Son yaptığımız Kastamonu tanıtım günleri, diğer bütün illerden büyük övgü almıştır. Hakikaten Kastamonulular bu işi yapıyorlar diye söylemler kullanmışlardır. İstanbul’da hala Kastamonu Tanıtım Günleri konuşuluyor. Dolayısıyla, Kastamonu bizim ana yurdumuz, bir yanlış anlaşılma olmasını asla istemeyiz. Bu mesele KAS-DER’in meselesi değildir, Kastamonu’nun meselesidir.

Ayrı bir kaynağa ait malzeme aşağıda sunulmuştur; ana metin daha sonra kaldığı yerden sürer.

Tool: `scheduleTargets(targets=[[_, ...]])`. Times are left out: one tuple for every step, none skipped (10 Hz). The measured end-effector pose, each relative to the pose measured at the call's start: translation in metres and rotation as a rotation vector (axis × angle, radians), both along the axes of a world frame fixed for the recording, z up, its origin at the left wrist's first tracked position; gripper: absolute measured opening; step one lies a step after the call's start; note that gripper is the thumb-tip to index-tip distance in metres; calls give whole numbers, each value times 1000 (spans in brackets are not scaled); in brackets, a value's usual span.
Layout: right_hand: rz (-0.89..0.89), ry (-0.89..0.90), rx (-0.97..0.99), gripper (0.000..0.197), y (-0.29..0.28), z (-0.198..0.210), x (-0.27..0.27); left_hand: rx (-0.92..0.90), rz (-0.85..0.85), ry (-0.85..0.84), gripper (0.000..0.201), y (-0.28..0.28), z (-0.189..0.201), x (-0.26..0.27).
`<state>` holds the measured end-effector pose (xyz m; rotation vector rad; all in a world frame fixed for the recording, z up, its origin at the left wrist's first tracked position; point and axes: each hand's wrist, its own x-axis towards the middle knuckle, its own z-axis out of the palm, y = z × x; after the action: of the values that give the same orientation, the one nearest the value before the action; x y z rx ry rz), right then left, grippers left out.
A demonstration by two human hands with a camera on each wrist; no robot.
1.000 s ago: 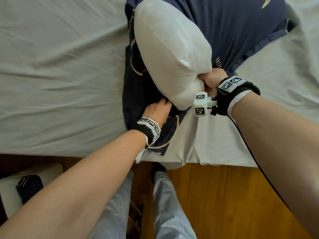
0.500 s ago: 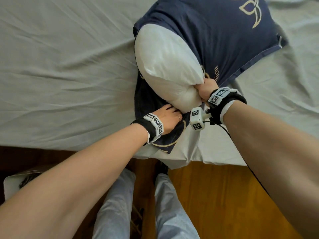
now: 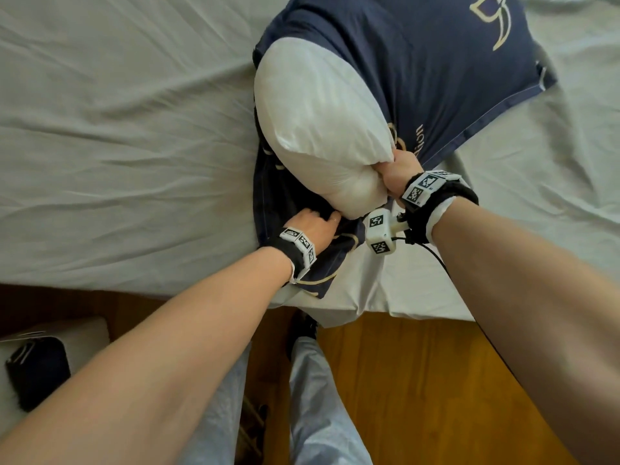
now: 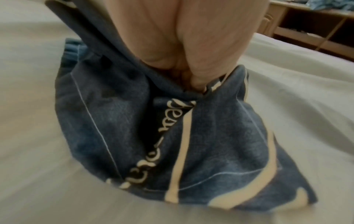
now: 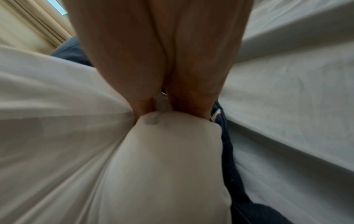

Kastamonu Tanıtım Günleri’nde biz bunu dile getirdik. O gün sadece CHP Genel Başkanı’nın olmasından dolayı, CHP ile KAS-DER bu işi ortaklaşa yürütüyor şeklinde bir algı oluştu. Asla öyle bir söz konusu değil. KAS-DER tamamen Kastamonu merkezli bir STK’dır. Hiçbir siyasi partinin arka bahçesi olmamıştır, olmayacaktır. Bunu kimse iddia da edemez. KAS-DER fikrini açılış gününde açıkladı. O günden sonra süreç başladı.”